Spinning in this direction.
Spinning this direction, angular momentum is in this direction.
That's a spin angular momentum.
Well, there is a force on this system, Mg, and that force is in this direction.
It has a mass M, the bicycle wheel, and it has a radius, capital "R," and this part is little "r." So relative to point P, there is a torque and the torque is R times Mg.
This is 90 degrees so the cross product is nice.
The sine of the angle is one.
So the torque relative to point P is r times M times g.
In what direction is that torque? R cross F.
In what direction is that torque? Use your hands, thumbs, whatever you want.

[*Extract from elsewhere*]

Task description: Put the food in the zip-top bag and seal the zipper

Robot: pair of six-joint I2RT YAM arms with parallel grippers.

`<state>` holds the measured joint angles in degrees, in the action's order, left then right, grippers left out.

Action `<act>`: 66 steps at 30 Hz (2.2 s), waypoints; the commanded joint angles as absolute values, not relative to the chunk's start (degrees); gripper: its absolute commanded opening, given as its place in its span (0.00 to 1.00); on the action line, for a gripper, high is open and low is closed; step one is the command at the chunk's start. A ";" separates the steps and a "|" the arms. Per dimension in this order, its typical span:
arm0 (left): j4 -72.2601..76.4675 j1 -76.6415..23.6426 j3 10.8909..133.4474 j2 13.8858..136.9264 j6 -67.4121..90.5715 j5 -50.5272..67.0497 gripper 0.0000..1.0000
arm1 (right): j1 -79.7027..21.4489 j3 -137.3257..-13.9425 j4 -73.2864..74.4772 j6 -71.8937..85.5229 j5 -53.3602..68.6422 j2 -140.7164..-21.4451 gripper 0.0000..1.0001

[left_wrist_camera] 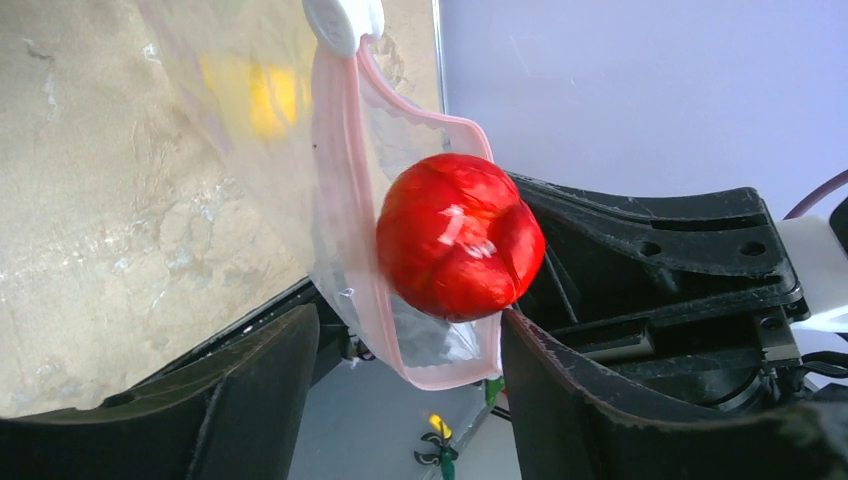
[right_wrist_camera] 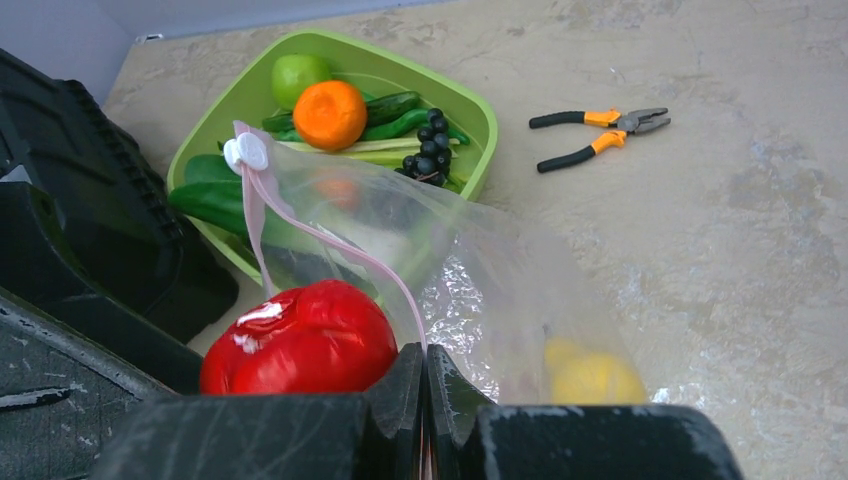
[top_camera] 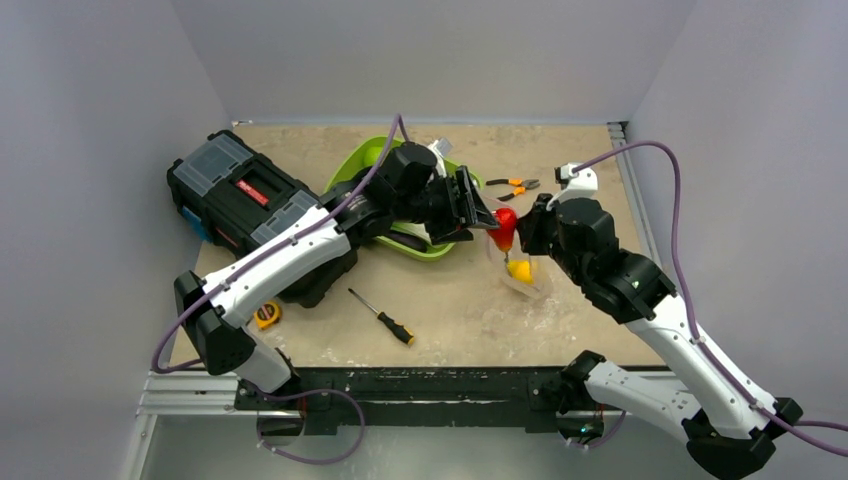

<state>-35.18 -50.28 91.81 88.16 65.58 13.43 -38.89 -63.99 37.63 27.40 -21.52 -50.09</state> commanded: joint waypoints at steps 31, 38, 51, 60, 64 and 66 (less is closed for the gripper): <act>-36.06 -48.76 83.37 72.77 49.47 -13.31 1.00 | -39.02 -65.14 37.79 26.54 -25.84 -46.90 0.00; -32.87 -43.94 82.64 78.32 45.50 -5.82 0.96 | -39.02 -65.54 40.63 26.81 -26.27 -45.86 0.00; -33.29 -38.94 93.29 98.92 30.18 3.40 0.87 | -39.02 -66.86 43.04 27.16 -25.77 -47.44 0.00; -36.99 -38.99 104.75 113.08 19.60 -0.53 0.82 | -38.98 -67.18 44.08 27.16 -25.64 -49.50 0.00; -37.71 -38.96 109.44 117.96 16.29 -3.95 0.82 | -39.02 -67.49 44.84 27.25 -25.26 -50.96 0.00; -38.30 -38.96 111.63 120.45 14.80 -4.82 0.81 | -38.96 -67.65 45.44 27.25 -24.98 -51.42 0.00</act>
<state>-37.32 -39.03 106.04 117.14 20.67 -1.37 -38.89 -65.04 43.83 27.35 -24.69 -50.68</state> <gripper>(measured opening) 0.816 0.005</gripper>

You think in this direction? I disagree.
R cross F is...
you must be kidding.
In the blackboard.
It's not out of the blackboard; it's in the blackboard.
R cross F is in the blackboard.
There is a torque in this direction.
Nature, gravity provides that torque.
What will the spin angular momentum do? It's going to move in the direction of the torque.
It's going to chase the torque.
So what will it do if the angular momentum is here? What will it do? It will do this.
And as it moves, the torque will always be perpendicular to the plane through the string and r.
You can just see that for yourself why that is.
At this very moment when angular momentum is like this, the torque is in the blackboard because it's r cross F.
But when I'm here, this r has changed position, and always remains perpendicular to the wheel.
So the torque will also change direction and so this angular momentum, spin angular momentum will keep chasing the torque and start to rotate freely.
That is exactly what I was doing when I was sitting on the stool, except that I had to apply that torque in my hands like this.
It's exactly the same direction.
I had to apply it all the time, and when I stopped, the precession stopped.
Here, however, the torque will never stop because this Mg will always be there, and I will show that to you shortly.
You may say, "You must be crazy "because you're violating Newton's second law, f = MA.
"This object got to fall.
"There's only one force on that object.
"f = MA.
"How can it not? The center of mass must fall with acceleration g." Aha.
There is not just one force on that object.
What do you think is here? The tension in this cable, T, will be exactly Mg.
And so the net, the sum of all forces on that object is zero.
There is no net force on that wheel but there is a net torque, and that's why it's going to precess.
If there had been a net force, then indeed it would also go down, if this force were larger than this.
So nature is very clever, the way that it deals with these rather difficult problems.
Before I will show you this demonstration by spinning this wheel and then hanging it there in that rope, um, I want to mention that the angular frequency of the precession, which should never be confused with the angular frequency of spinning, is derived for you... it's only a three- or four-minute job, on page 344 in your book.
Now, I will not derive it here but what comes out of it, that it is the torque which is the one that we have here in this case, divided by the spin angular momentum.
That gives you the frequency of the precession.
In our case, for our bicycle wheel, it is rMg and the spin angular momentum of this wheel, if it is rotating with angular velocity omega of s, would be I times omega.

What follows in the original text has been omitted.